Something is wrong? If you are a disappointed digital tyro you are not alone. Pictures blurred? Moments missed? The subject blinked? The cat ran away? Out of focus? Over or under exposed?
Blame the camera?
Well, yes and no. It is the camera's fault, in the sense that a digital camera does not work like a film camera. Like it or not you have to learn a new method for taking photos. The old point-and-shoot technique will almost certainly lead to disappointing results. And the cause of the disappointment can be summed up in two words -- shutter lag.
All digital cameras suffer to a greater or lesser extent from shutter lag, and camera companies are spending research and development dollars (or yen) on eliminating this phenomenon from the system.
Here's what happens when you frame the picture in the viewfinder and press the shutter release. The camera samples a spot in the frame and calculates the exposure. It samples the colour of the light and sets the white balance. At the same time the auto-focus lens is hunting for a sharp focus point. The digital sensor captures the picture and sends it to the processor and memory card. If your camera has an electronic viewfinder -- a small lcd screen in the eye-level viewfinder -- this may add to the time delay between what you see and what you end up capturing.
If you simply point and shoot the chances are that the focus/exposure point will be on either the background or the foreground and not on the subject you are photographing. The picture will be out of focus and incorrectly exposed. The subject will have moved.
To reduce the shutter lag effect all good digital cameras operate on the "half depressed" principle. You put the focus/exposure spot over the most important highlight in the picture area, even if it means moving the camera away from your intended framing, and then you press the shutter release half way down until a beep tells you that focus and exposure are locked. Then, continuing to hold the shutter release half-depressed you move the camera back to the intended framing position and then press the shutter release all the way down.
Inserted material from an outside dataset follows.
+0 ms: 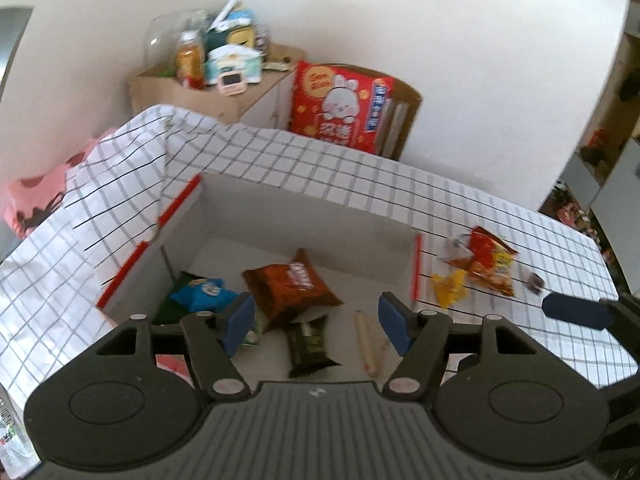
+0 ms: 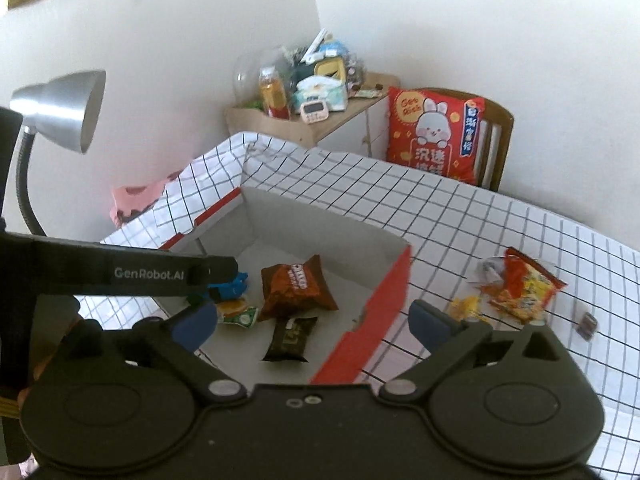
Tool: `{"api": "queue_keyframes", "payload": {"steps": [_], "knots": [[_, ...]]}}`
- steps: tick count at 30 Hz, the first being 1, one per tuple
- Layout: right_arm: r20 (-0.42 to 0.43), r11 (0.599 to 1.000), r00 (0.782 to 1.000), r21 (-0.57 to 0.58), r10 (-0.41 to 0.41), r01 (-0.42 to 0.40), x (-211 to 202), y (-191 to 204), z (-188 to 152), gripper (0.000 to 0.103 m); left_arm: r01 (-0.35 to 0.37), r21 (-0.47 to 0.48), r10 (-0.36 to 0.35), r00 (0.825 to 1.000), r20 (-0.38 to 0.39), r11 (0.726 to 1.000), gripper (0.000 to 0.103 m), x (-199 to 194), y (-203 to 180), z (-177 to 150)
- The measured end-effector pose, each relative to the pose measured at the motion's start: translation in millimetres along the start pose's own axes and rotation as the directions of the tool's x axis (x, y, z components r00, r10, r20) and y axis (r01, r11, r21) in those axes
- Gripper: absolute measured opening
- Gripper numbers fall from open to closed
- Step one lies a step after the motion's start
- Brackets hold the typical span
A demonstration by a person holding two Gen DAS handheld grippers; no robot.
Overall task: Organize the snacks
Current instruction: 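Withdraw both grippers from the box toward the small candies, then grasp the clear wrapped candy with the left gripper while the right gripper grasps the purple candy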
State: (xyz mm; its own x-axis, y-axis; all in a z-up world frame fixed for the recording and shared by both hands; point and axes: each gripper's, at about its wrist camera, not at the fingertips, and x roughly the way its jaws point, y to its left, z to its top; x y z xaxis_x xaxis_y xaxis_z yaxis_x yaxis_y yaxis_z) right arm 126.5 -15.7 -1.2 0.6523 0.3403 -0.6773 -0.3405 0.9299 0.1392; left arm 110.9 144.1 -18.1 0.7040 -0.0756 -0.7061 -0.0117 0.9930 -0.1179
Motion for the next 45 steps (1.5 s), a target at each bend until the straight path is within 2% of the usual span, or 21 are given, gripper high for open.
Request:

It sounds complicated and cumbersome, but it quickly becomes intuitive. And once the focus/exposure is locked you can wait for the decisive moment, to use Henri Cartier-Bresson's famous phrase. The great French photographer uses a rangefinder Leica which, to all intents and purposes, has no shutter lag. What you see in the viewfinder is what you get.
With a single lens reflex camera there is a slight lag as the mirror swings up before the shutter opens. It is near enough to instantaneous to be acceptable. But the auto-focus, auto-exposure digital camera takes time to prepare itself for the shot and you must adapt your technique to its idiosyncrasies.
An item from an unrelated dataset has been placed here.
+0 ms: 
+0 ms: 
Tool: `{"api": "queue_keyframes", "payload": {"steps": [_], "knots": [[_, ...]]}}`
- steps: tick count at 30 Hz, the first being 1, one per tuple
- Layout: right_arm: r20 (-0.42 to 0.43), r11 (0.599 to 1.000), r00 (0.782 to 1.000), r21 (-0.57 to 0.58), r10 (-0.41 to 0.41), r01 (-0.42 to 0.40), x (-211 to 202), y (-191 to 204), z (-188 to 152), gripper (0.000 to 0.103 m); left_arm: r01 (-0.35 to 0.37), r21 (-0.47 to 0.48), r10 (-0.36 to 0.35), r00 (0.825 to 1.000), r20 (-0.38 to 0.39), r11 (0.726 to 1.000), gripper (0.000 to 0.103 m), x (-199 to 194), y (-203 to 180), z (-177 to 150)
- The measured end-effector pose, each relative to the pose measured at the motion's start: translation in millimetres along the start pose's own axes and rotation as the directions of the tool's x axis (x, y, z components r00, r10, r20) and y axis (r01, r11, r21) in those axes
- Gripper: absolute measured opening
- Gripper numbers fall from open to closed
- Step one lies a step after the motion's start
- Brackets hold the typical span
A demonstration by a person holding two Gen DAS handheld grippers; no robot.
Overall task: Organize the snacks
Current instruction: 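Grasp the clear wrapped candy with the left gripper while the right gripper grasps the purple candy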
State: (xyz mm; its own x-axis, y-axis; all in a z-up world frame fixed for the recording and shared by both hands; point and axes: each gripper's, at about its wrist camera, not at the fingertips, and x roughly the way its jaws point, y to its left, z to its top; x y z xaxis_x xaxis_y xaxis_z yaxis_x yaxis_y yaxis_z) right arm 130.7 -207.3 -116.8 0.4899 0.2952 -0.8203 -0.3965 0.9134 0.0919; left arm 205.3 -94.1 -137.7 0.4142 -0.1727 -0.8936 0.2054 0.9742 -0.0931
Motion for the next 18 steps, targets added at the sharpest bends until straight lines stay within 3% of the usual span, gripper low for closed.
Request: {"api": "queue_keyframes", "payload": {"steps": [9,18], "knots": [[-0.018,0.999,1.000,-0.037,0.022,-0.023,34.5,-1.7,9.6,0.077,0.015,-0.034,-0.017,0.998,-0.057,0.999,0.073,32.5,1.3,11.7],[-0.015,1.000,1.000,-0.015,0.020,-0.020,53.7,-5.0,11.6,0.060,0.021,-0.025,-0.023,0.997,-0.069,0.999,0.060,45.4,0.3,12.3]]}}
Look at this photograph. The focus/exposure spot of the camera was centred over the subject's right eye. The button was half depressed and then the camera was moved to the photographer's right to reframe the head centrally. It takes much less time to do than to describe.

In any portrait the eyes are the important focus point and it is usually best to expose for the highlights so that they are not blown out in the photograph, as they will be if you put the exposure spot over a shadow area. If your camera permits in-camera adjustment of contrast it helps to lower it to preserve as much detail as possible at both ends of the grey scale.
Posted by terry at April 30, 2005 12:30 PM
Comments
When you say lower the contrast. Any ideas of what sort of level of contrast I might choose on a Canon 300D?
Posted by: Goomera at May 1, 2005 08:37 AM
The Canon EOS 300D has exemplary dynamic range in its default state. And in RAW it is damn near perfect.
The only slight problem with the 300D is that it doesn't have spot metering, so it is necessary to use the centre-weighted metering with the auto-focus also set to centre permanently. Then centre the centre, as it were, over the spot that must be in sharpest focus and is in the brightest area of the image.
Rule of thumb: focus on the eyes, expose for the highlights. Blown highlights are generally less acceptable than clogged shadows, but I have found with the 300D that properly exposing for the highlight usually produces plenty of shadow detail.